_PROMPT:_ Within the records below, find each line that holds the string "target", then copy it.

_DATA PROVIDED:_
═══

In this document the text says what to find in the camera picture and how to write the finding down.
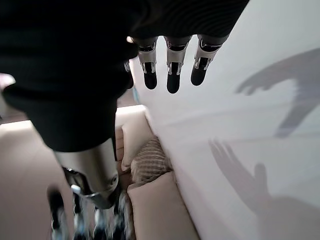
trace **patterned pillow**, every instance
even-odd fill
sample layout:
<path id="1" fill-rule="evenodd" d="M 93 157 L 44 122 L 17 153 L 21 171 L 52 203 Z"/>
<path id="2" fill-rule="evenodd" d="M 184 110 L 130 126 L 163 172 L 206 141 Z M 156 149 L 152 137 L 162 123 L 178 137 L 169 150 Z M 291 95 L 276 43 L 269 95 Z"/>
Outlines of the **patterned pillow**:
<path id="1" fill-rule="evenodd" d="M 131 175 L 134 183 L 146 181 L 170 170 L 170 161 L 157 136 L 152 137 L 142 146 L 131 163 Z"/>

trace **silver metal forearm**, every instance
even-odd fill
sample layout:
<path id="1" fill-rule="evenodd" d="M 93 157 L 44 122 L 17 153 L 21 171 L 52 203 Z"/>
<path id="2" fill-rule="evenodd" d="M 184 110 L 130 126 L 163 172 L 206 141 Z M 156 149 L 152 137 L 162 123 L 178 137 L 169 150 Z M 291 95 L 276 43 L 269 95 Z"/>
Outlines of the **silver metal forearm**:
<path id="1" fill-rule="evenodd" d="M 118 172 L 112 139 L 78 152 L 54 152 L 72 191 L 86 197 L 100 209 L 111 208 Z"/>

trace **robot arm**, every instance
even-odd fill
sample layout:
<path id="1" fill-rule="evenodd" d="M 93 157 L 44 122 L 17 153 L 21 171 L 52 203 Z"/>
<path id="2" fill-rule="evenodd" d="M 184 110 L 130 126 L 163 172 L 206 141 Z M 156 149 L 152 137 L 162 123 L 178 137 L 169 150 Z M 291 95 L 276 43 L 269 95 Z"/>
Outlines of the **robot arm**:
<path id="1" fill-rule="evenodd" d="M 3 95 L 27 114 L 54 151 L 72 190 L 110 208 L 119 195 L 117 98 L 133 83 L 128 60 L 139 56 L 145 85 L 154 89 L 156 43 L 166 36 L 167 88 L 175 93 L 188 42 L 199 34 L 191 76 L 199 85 L 247 3 L 2 1 L 0 73 L 16 80 Z"/>

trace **cushion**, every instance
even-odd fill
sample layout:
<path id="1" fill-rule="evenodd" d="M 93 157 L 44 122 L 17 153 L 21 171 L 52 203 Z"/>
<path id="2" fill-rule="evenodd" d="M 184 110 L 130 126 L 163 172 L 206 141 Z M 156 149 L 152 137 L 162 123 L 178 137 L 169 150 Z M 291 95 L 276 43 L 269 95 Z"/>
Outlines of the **cushion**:
<path id="1" fill-rule="evenodd" d="M 169 159 L 166 157 L 157 136 L 152 137 L 137 153 L 131 163 L 134 183 L 143 182 L 152 176 L 169 172 Z"/>
<path id="2" fill-rule="evenodd" d="M 154 136 L 147 122 L 144 112 L 139 112 L 132 119 L 122 125 L 124 154 L 121 168 L 130 169 L 131 162 L 139 149 Z"/>
<path id="3" fill-rule="evenodd" d="M 117 161 L 122 161 L 124 152 L 124 132 L 122 131 L 122 127 L 117 127 L 115 129 L 115 153 Z"/>
<path id="4" fill-rule="evenodd" d="M 136 239 L 199 240 L 173 172 L 128 190 Z"/>

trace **sofa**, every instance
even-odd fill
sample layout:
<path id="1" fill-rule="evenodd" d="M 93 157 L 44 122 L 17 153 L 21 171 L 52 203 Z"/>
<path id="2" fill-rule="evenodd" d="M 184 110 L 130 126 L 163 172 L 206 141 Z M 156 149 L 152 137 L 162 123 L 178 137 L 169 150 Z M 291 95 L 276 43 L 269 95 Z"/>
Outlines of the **sofa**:
<path id="1" fill-rule="evenodd" d="M 128 196 L 125 225 L 134 228 L 126 239 L 198 240 L 170 160 L 145 113 L 141 108 L 116 116 L 116 165 Z"/>

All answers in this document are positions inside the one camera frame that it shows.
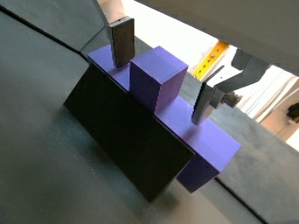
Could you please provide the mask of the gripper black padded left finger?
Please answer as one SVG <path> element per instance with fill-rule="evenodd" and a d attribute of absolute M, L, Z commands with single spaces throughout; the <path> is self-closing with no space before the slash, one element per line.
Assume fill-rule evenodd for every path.
<path fill-rule="evenodd" d="M 92 0 L 104 25 L 116 68 L 135 57 L 135 20 L 127 15 L 121 0 Z"/>

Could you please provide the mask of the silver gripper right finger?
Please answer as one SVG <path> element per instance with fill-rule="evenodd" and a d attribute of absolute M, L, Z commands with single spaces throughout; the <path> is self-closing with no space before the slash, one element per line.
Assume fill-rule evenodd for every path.
<path fill-rule="evenodd" d="M 271 67 L 270 63 L 240 49 L 236 50 L 231 65 L 240 73 L 220 81 L 217 84 L 209 85 L 208 82 L 223 69 L 221 66 L 200 85 L 200 92 L 191 115 L 191 122 L 195 125 L 201 124 L 212 110 L 216 109 L 221 103 L 225 103 L 232 108 L 235 107 L 240 100 L 235 94 L 235 90 L 256 83 Z"/>

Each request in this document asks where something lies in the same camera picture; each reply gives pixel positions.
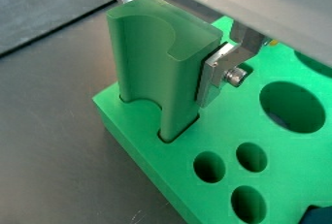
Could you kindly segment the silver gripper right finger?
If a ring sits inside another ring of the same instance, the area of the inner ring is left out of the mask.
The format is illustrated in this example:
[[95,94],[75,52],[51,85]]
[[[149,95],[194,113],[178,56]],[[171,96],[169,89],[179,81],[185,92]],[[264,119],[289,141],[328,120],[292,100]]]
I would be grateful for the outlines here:
[[224,42],[204,61],[196,102],[205,108],[221,93],[225,83],[238,87],[248,72],[238,65],[254,57],[266,40],[266,36],[245,26],[238,21],[233,22],[229,38],[234,41]]

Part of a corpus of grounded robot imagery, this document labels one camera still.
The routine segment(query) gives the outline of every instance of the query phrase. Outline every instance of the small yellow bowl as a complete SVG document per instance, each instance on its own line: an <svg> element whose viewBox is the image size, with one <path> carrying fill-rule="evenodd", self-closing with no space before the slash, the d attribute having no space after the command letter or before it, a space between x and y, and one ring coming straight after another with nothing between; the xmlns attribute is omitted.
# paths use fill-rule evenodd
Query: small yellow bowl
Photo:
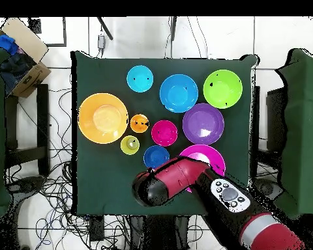
<svg viewBox="0 0 313 250"><path fill-rule="evenodd" d="M149 128L149 119L142 114L134 115L131 118L130 126L136 133L143 133Z"/></svg>
<svg viewBox="0 0 313 250"><path fill-rule="evenodd" d="M139 150L139 140L134 136L125 136L121 141L121 150L128 155L135 154Z"/></svg>
<svg viewBox="0 0 313 250"><path fill-rule="evenodd" d="M92 142L109 144L124 134L128 126L128 111L114 95L93 94L79 108L78 125Z"/></svg>

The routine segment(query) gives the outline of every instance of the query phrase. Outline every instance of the purple bowl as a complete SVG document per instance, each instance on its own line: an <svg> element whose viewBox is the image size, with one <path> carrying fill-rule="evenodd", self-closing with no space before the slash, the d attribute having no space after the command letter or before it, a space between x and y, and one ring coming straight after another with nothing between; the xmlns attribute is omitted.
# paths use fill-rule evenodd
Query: purple bowl
<svg viewBox="0 0 313 250"><path fill-rule="evenodd" d="M196 104L183 117L183 131L194 144L210 145L224 131L222 113L209 104Z"/></svg>

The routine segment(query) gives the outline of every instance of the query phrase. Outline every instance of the green bowl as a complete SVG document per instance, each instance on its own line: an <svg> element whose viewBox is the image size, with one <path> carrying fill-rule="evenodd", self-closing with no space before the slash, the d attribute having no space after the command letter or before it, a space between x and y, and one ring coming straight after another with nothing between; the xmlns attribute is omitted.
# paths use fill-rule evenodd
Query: green bowl
<svg viewBox="0 0 313 250"><path fill-rule="evenodd" d="M210 74L203 86L204 98L213 107L225 109L237 103L243 93L243 84L236 73L217 70Z"/></svg>

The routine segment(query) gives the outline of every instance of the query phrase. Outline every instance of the small orange bowl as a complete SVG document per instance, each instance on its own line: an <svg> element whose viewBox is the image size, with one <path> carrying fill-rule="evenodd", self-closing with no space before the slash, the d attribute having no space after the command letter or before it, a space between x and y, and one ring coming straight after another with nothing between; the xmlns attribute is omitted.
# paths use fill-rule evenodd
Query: small orange bowl
<svg viewBox="0 0 313 250"><path fill-rule="evenodd" d="M143 133L149 128L149 119L142 114L134 115L131 118L130 126L136 133Z"/></svg>
<svg viewBox="0 0 313 250"><path fill-rule="evenodd" d="M97 93L81 104L78 125L84 136L92 142L112 143L124 134L128 126L128 111L118 97Z"/></svg>

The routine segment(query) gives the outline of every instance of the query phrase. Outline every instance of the blue bowl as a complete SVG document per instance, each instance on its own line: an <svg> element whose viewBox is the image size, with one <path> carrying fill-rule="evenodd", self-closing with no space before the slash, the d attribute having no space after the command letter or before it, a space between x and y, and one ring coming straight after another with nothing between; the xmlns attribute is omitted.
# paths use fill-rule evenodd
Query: blue bowl
<svg viewBox="0 0 313 250"><path fill-rule="evenodd" d="M169 152L163 146L150 146L143 155L146 167L157 168L170 159Z"/></svg>
<svg viewBox="0 0 313 250"><path fill-rule="evenodd" d="M152 87L153 74L148 67L138 65L132 67L127 75L128 86L135 92L145 92Z"/></svg>
<svg viewBox="0 0 313 250"><path fill-rule="evenodd" d="M197 84L187 75L172 75L161 84L160 99L169 111L186 112L197 102Z"/></svg>

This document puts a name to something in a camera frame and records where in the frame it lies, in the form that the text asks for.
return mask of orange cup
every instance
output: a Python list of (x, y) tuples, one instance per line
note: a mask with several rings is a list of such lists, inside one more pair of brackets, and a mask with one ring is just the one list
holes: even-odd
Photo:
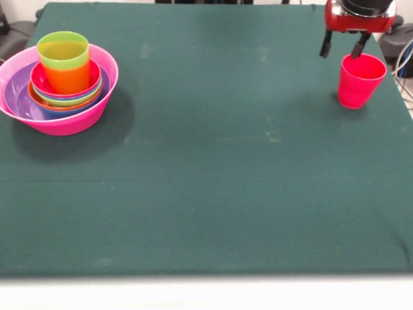
[(90, 84), (90, 62), (75, 69), (56, 70), (43, 65), (50, 85), (56, 94), (70, 95), (82, 92)]

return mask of red plastic cup
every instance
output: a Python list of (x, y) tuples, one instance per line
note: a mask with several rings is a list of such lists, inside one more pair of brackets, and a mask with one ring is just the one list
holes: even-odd
[(387, 67), (379, 58), (361, 54), (351, 55), (341, 63), (338, 101), (348, 109), (360, 109), (373, 96), (387, 73)]

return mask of yellow-green cup
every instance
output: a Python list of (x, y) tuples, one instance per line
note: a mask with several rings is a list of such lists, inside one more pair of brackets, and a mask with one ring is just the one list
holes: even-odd
[(37, 42), (42, 65), (55, 70), (72, 70), (89, 62), (89, 42), (76, 32), (58, 31)]

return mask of green bowl
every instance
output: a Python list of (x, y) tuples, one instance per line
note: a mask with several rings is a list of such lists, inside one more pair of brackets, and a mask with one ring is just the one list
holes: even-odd
[(98, 86), (96, 87), (96, 89), (93, 92), (89, 93), (85, 97), (80, 97), (80, 98), (72, 99), (72, 100), (50, 99), (50, 98), (45, 97), (44, 95), (42, 95), (42, 93), (40, 93), (35, 87), (33, 87), (33, 90), (35, 91), (35, 93), (37, 95), (39, 95), (40, 98), (42, 98), (43, 100), (49, 102), (51, 105), (55, 105), (57, 107), (72, 107), (74, 105), (80, 105), (82, 102), (85, 102), (86, 100), (89, 100), (90, 98), (95, 96), (96, 93), (99, 91), (101, 84), (102, 84), (102, 79), (100, 79)]
[(37, 42), (37, 52), (45, 66), (70, 70), (89, 61), (89, 42), (76, 32), (52, 32)]

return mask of green tablecloth
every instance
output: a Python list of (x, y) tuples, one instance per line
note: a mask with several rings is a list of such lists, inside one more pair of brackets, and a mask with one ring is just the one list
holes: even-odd
[(337, 103), (358, 36), (318, 57), (322, 6), (49, 4), (30, 45), (56, 30), (119, 84), (75, 136), (0, 117), (1, 276), (413, 270), (412, 120), (390, 75)]

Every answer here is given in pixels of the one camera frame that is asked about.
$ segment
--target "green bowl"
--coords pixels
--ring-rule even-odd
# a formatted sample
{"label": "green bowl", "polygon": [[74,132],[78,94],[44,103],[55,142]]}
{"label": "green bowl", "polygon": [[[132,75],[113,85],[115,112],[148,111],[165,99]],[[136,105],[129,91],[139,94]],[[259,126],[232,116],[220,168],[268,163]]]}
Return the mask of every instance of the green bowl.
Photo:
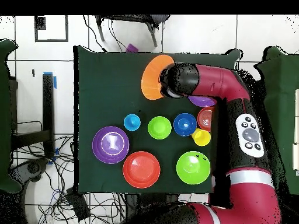
{"label": "green bowl", "polygon": [[163,116],[156,116],[148,123],[147,130],[152,138],[161,140],[171,133],[171,123]]}
{"label": "green bowl", "polygon": [[210,170],[211,165],[208,158],[197,151],[186,152],[176,164],[176,172],[179,178],[189,185],[204,182],[208,178]]}

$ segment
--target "red plate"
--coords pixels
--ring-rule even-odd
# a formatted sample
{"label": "red plate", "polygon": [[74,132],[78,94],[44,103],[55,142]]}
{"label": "red plate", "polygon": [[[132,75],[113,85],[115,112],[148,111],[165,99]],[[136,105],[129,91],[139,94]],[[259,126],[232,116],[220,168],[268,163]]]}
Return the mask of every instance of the red plate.
{"label": "red plate", "polygon": [[132,153],[124,161],[123,174],[126,181],[133,187],[150,187],[159,178],[159,161],[145,151]]}
{"label": "red plate", "polygon": [[199,115],[197,116],[199,127],[208,132],[211,131],[212,112],[213,107],[205,107],[200,110]]}

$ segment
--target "purple plate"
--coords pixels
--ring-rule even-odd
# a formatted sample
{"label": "purple plate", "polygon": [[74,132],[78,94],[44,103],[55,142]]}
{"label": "purple plate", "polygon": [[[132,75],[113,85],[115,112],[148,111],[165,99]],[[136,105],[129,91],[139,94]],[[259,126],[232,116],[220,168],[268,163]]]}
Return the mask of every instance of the purple plate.
{"label": "purple plate", "polygon": [[196,106],[211,107],[217,103],[215,99],[207,96],[189,96],[188,99]]}
{"label": "purple plate", "polygon": [[115,164],[127,156],[128,145],[128,136],[122,129],[107,126],[96,133],[92,150],[101,162]]}

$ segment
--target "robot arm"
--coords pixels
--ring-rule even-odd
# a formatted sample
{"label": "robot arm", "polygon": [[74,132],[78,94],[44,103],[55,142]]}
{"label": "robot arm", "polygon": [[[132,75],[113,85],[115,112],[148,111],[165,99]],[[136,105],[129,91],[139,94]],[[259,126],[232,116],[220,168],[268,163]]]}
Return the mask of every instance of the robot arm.
{"label": "robot arm", "polygon": [[278,224],[280,209],[248,90],[229,69],[175,63],[160,74],[161,94],[219,97],[226,102],[231,209],[190,204],[199,224]]}

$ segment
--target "blue bowl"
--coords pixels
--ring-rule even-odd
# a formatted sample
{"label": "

═══

_ANSWER FOR THIS EXERCISE:_
--target "green bowl"
--target "red plate"
--target "purple plate"
--target "robot arm"
--target "blue bowl"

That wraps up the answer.